Laelia is one of the orchid genera known to use crassulacean acid metabolism photosynthesis, which reduces evapotranspiration during daylight because carbon dioxide is collected at night.

==Cultivation==
Laelias can be grown fastened to tree trunks, as long as the tree won't cast a deep shadow; they can also be fastened to a piece of branch or a slab of cork so they can be hung in a place facing south. The growing medium must have good drainage, rapidly drying after watering; pieces of pine bark, charcoal or pebbles are good choices. If grown mounted they definitely need approximately 50–70% humidity, while cooler temperatures increase the blooming process. Watering can be done 2–3 times a week, but with lower frequency in winter.

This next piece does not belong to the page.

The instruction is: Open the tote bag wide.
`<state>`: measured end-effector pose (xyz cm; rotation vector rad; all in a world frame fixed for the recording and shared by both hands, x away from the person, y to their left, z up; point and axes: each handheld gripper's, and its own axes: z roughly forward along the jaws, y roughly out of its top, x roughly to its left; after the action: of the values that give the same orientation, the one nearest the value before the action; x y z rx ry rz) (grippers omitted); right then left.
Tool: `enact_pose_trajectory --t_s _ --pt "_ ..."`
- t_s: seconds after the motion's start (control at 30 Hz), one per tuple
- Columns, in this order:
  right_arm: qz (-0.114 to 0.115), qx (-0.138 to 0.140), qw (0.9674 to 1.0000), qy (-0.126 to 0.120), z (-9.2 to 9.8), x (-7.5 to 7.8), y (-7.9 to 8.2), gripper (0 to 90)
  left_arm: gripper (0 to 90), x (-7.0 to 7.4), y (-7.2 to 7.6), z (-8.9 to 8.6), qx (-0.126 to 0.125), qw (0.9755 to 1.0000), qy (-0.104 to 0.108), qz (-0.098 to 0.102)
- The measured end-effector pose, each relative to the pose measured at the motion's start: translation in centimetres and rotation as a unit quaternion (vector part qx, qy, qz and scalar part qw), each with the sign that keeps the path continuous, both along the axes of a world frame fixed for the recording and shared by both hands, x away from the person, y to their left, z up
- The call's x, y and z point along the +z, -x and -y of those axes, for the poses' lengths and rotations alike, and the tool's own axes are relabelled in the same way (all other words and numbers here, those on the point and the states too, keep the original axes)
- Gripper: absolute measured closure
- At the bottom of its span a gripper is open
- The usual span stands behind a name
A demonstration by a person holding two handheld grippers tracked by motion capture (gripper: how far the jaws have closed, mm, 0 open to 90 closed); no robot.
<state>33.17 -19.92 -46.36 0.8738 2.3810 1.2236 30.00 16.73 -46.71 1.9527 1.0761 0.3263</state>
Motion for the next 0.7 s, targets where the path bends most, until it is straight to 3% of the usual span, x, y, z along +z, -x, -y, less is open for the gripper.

Fertilization can be done with a very dilute solution, twice a month especially during growing season (May to November in Northern Hemisphere).

=== Nothogenera ===
Hybrids of Laelia with other orchid genera are placed in the following nothogenera (this list is incomplete):
- × Laeliocattleya (Lc.) = Cattleya × Laelia
- × Laeliocatonia (Lctna.) = Broughtonia × Cattleya × Laelia
- × Laeliocatarthron (Lcr.) = Cattleya × Caularthron × Laelia
- × Sophrolaelia (Sl.) = Laelia × Sophronitis
Rhyncholaelia is a distinct genus rather than a nothogenus.